Charvet
Charvet was established in 1838 on the Rue de Richelieu, making it the oldest surviving shirtmaker in the world — a seniority that predates Turnbull & Asser by 47 years and every other house in the Jermyn Street tradition by a generation or more. The house moved to its current address on the Place Vendôme in the late 19th century, and has remained there through five generations of the Denis family, who still own it today.
In an era when the ownership of heritage brands has become a financial instrument — houses passing between luxury conglomerates with the frequency of balance-sheet items — Charvet's continued independence, under the same family, on the same square, is an anomaly that the serious buyer should register. Independence of this kind produces a particular quality of indifference to trend that no amount of heritage marketing can manufacture.
The Place Vendôme
The Place Vendôme — an octagonal square in the first arrondissement of Paris, the address of Cartier, Van Cleef & Arpels, and the Ritz — is arguably the most serious commercial address in Europe. The associations are exactly what Charvet wishes them to be: precision craftsmanship, financial seriousness, the permanence of excellence.
The shop occupies six floors, with each devoted to a different category of goods: shirting, ties, accessories, women's goods, and the cloth archive. The fabric selection — reportedly several thousand shirting cloths held in stock at any time, in lengths available for immediate cutting — is without parallel anywhere in the world. No other shirtmaker, English or otherwise, maintains anything approaching it.
The clientele has historically spanned the intellectual and artistic life of Paris as much as its financial and aristocratic worlds: Baudelaire's circle, Marcel Proust, Charles de Gaulle. More recently, an international client base makes the pilgrimage to the Place Vendôme specifically — treating the visit as one would a visit to any serious institution, which it is.
The French Distinction
The French shirtmaking tradition differs from the English in several respects that matter when making a selection between houses.
The collar: Charvet constructs its collars with a softer interlining than the stiffened English spread collar, producing a roll that falls naturally without collar stiffeners — intended to be worn with a loose, confident knot rather than the tight four-in-hand that a structured spread demands. The signature Charvet collar has a medium spread with a pronounced roll, closer in spirit to the Italian tradition than to Jermyn Street.
The body: the French cut allows more room through the chest and a slightly longer body than the English, reflecting a different assumption about how a shirt should relate to the body — draping rather than adhering.
The cuff: Charvet defaults to the single (barrel) cuff rather than the double (French) cuff — a choice that seems counterintuitive given the cuff's name, but reflects the French preference for a cleaner, less ceremonial finish.
Ties and Accessories
Charvet's neckwear is at least as important to the house's identity as its shirts. The seven-fold silk ties — hand-rolled edges, silks woven in Como to Charvet's own designs — are among the most collected in the world. The construction principle is the same as the finest English seven-fold ties: the silk is folded without internal lining, so the fabric itself provides the body and drape of the blade.

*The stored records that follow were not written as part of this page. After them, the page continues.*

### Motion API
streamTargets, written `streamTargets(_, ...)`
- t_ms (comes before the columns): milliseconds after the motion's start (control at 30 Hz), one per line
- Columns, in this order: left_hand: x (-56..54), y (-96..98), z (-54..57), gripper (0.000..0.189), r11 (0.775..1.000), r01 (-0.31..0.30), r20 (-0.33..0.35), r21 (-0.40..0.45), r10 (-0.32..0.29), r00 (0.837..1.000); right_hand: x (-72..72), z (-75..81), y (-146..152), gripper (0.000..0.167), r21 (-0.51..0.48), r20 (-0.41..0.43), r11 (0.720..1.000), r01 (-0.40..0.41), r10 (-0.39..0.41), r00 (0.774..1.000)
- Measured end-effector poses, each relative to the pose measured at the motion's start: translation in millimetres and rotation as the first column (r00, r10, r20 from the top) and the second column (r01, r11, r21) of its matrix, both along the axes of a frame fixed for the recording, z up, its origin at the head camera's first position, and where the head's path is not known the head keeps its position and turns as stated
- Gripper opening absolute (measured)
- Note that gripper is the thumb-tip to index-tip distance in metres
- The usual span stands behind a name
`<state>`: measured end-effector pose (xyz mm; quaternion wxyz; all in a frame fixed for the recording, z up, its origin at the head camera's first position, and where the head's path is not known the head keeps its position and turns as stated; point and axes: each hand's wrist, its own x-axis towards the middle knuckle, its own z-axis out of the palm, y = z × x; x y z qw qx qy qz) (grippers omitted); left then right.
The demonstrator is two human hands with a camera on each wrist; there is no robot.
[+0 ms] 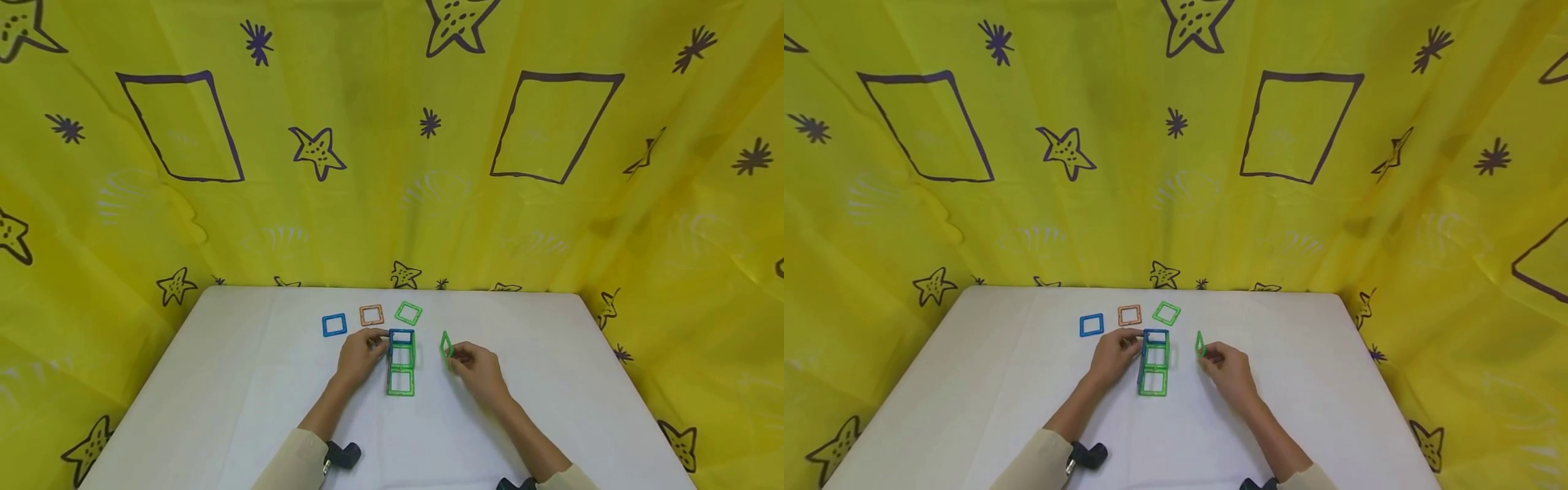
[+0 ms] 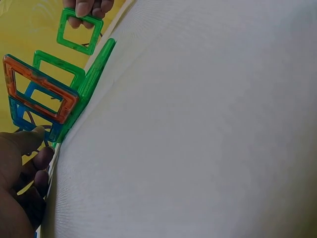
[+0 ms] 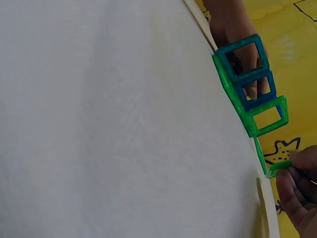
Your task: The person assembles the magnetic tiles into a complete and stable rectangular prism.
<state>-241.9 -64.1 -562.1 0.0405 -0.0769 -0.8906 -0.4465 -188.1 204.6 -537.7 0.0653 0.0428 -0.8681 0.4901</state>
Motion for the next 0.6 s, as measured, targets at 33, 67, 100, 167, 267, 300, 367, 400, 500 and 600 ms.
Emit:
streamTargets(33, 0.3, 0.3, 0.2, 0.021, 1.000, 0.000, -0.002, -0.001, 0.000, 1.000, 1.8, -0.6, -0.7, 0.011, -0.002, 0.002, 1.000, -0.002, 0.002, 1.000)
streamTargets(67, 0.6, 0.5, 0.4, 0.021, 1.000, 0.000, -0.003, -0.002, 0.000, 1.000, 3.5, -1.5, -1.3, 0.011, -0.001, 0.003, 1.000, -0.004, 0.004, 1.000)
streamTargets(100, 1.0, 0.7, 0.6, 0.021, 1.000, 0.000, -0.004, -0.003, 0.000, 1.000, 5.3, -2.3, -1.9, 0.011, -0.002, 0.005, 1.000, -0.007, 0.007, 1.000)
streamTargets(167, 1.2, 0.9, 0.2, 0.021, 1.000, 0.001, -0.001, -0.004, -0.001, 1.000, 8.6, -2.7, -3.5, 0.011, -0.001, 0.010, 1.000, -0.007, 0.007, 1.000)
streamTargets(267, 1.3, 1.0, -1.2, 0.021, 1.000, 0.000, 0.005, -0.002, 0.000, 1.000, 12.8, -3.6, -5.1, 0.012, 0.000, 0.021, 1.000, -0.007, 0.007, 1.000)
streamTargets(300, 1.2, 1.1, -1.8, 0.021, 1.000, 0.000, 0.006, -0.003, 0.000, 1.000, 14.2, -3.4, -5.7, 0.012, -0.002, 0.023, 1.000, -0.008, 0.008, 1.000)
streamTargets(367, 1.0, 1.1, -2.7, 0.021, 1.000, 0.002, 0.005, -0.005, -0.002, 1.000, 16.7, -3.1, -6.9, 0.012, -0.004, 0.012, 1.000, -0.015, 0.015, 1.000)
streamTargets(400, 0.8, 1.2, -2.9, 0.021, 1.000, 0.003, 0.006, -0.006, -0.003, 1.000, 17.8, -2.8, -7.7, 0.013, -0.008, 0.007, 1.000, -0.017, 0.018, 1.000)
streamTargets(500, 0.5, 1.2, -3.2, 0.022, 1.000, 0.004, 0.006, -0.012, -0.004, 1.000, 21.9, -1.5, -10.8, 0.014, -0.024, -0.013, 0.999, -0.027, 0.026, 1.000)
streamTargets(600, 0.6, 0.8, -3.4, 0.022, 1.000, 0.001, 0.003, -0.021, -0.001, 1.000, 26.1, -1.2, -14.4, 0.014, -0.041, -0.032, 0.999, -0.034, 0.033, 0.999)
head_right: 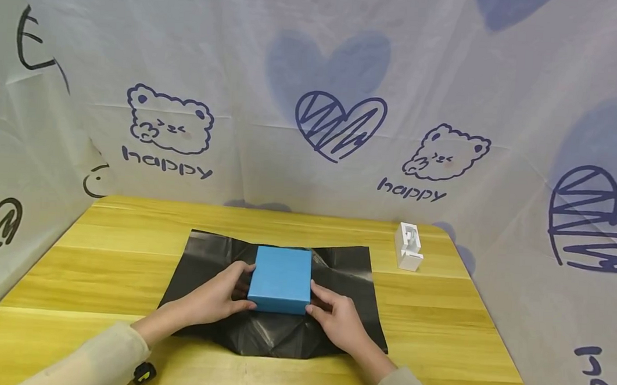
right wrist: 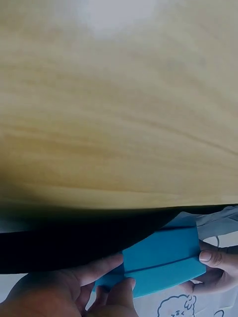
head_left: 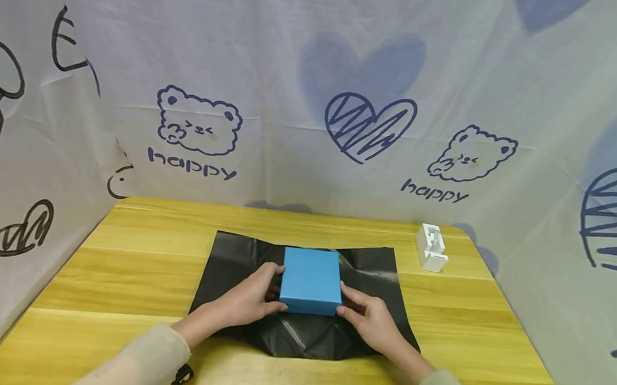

What distinguishes Charvet's ties from their English counterparts is the scale and character of the design. Where Drake's tends toward controlled, understated pattern, Charvet ties are more richly coloured, more complex in their printed designs, more assertively French in their visual logic. These are ties that reward close examination.
The scarves, pocket squares, and accessories maintain the same standard: the hand-rolled edge is universal, the cloth selection is exceptional.
Made-to-Measure
The made-to-measure programme takes full measurements and maintains a personal pattern on file. The cloth selection at this level gives access to the full archive — the thousands of cloths held in the upper floors that never appear in the ready-to-wear line. Minimum orders are typically six shirts. The fitting appointment can be combined with cloth selection and completed in a single visit if the client's requirements are clear in advance.
FAQs
What do Charvet shirts cost? Ready-to-wear shirts begin at approximately €450. Made-to-measure begins at approximately €600–800 per shirt depending on the cloth.
What do the ties cost? Seven-fold silk ties from approximately €250. The house does not discount.
Can I visit without an appointment? The ready-to-wear floors are open to visitors. A made-to-measure appointment should be arranged in advance.